With gravy, coupling a specific wine can depend on several factors—most obviously, remaining true to whatever wine may have been incorporated into the sauce itself. Many gravy recipes call for deglazing with wine, red or white, and it usually makes sense, gastronomically as well as economically, to stick with that. For the others, remember some of the basic wine pairing rules of tongue. Most sauces tend to be salty, and salt makes big tannic wines taste bitter, and if you’re serving fish, tannin, seen most often in age-worthy reds, can come back at you with a metallic twang. Acidic wines send currents of spritz through cream gravies.
And, if some day, somehow, some way, you are required to find a wine to accompany a Texas redeye gravy, consider this: The rose of Texas may be yellow, but the rosé is purty in pink. With eleven international medals, Delaney Vineyard’s Texas blush is a blend of petit verdot and chardonnay, and makes a perfect foil for ham.

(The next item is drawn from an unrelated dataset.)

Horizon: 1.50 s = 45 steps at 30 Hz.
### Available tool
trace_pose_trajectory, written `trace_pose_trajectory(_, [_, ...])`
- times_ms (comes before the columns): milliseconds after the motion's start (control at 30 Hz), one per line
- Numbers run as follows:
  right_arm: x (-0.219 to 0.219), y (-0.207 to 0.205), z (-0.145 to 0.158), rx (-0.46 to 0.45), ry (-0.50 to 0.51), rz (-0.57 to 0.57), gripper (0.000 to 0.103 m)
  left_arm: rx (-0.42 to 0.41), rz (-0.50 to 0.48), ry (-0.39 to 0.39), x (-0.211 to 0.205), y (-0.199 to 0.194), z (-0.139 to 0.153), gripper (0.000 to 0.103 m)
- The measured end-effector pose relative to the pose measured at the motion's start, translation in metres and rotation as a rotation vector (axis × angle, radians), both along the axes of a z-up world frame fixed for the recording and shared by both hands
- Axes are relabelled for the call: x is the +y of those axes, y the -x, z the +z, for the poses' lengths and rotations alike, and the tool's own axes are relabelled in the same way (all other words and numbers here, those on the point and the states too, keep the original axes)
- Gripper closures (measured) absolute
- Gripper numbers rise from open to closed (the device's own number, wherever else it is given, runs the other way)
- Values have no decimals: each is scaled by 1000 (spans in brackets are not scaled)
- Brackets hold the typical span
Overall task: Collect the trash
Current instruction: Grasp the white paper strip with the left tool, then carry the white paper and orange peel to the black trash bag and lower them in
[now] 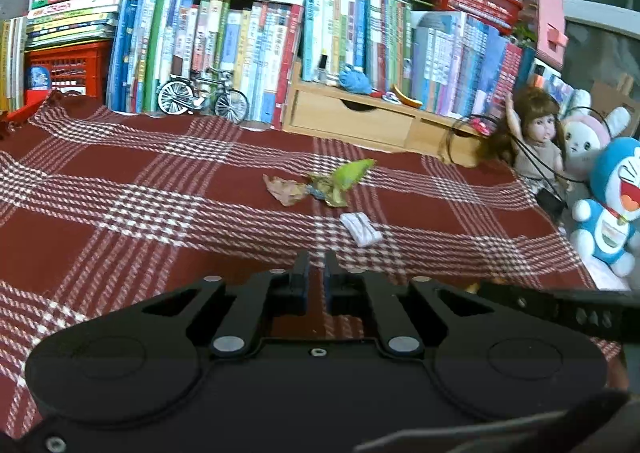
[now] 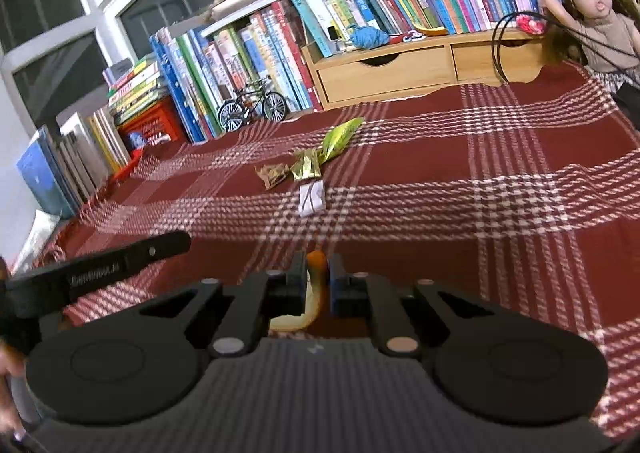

Contemporary chefs may further add and delete to the roster of mother sauces, including, perhaps, vinaigrette, aioli and demi glace, each of which have individual profiles that beg for a judicious and equally au courant wine wedding.
These are the sort of experimental touchés that makes food and wine pairing the real sweet science. Believe me, Escoffier would agree.